> _Data shown_:
══════
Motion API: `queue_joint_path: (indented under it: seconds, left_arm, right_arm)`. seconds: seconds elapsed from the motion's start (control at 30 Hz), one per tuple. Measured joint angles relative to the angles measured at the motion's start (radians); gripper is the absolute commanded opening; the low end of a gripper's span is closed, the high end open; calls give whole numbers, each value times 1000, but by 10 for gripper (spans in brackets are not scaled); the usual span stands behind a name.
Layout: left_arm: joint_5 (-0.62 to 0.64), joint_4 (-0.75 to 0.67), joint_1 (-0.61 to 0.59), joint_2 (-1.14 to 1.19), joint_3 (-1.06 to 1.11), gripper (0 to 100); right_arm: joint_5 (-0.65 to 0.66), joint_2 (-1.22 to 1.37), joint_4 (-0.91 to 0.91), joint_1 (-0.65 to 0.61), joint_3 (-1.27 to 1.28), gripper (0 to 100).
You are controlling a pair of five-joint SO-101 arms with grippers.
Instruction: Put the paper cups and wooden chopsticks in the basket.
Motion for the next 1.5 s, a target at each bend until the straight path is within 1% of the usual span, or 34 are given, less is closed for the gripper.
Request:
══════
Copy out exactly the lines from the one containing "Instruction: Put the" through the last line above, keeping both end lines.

> _Final answer_:
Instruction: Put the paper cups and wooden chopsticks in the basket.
Motion for the next 1.5 s, a target at each bend until the straight path is within 1% of the usual span, or 34 are given, less is closed for the gripper.
Request:

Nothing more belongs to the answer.